What the task asks: Find "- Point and" in the listing below, then set down only that line and each later line, unchanged, leaving out pictures.

Recorded data:
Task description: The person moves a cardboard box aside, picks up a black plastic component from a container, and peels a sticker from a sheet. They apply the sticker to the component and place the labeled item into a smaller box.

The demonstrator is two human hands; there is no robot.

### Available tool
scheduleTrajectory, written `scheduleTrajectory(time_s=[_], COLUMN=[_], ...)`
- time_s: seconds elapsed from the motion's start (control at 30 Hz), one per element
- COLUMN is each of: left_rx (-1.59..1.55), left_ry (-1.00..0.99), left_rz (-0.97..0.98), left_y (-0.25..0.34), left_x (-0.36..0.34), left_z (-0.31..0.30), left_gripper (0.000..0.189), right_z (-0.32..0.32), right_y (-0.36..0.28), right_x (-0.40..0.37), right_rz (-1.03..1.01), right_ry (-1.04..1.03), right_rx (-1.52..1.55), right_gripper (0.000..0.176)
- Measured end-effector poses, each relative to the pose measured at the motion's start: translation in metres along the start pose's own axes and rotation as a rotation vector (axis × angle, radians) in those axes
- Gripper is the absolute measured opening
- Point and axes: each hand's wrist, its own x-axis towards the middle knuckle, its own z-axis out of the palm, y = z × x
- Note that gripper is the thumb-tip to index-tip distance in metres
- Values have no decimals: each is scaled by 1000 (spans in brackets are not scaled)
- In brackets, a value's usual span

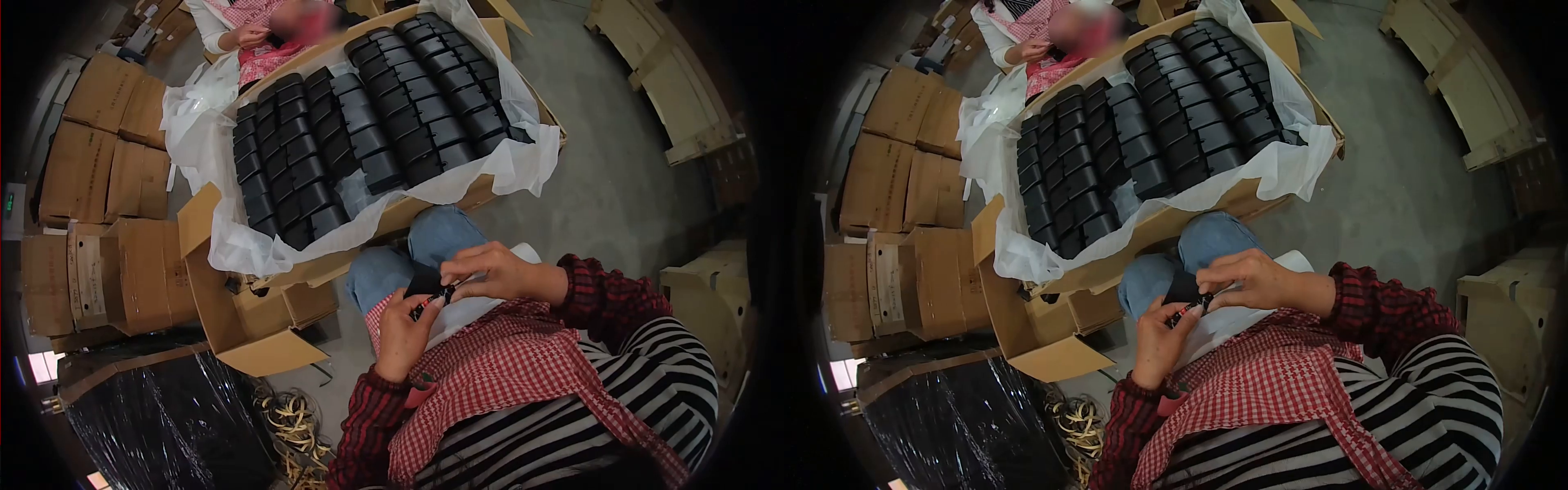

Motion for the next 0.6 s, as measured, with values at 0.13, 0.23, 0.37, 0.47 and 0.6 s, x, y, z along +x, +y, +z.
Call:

Answer area:
- Point and axes: each hand's wrist, its own x-axis towards the middle knuckle, its own z-axis out of the palm, y = z × x
- Note that gripper is the thumb-tip to index-tip distance in metres
- Values have no decimals: each is scaled by 1000 (spans in brackets are not scaled)
- In brackets, a value's usual span


Motion for the next 0.6 s, as measured, with values at 0.13, 0.23, 0.37, 0.47 and 0.6 s, x, y, z along +x, +y, +z.
Call:

The answer given here is complete.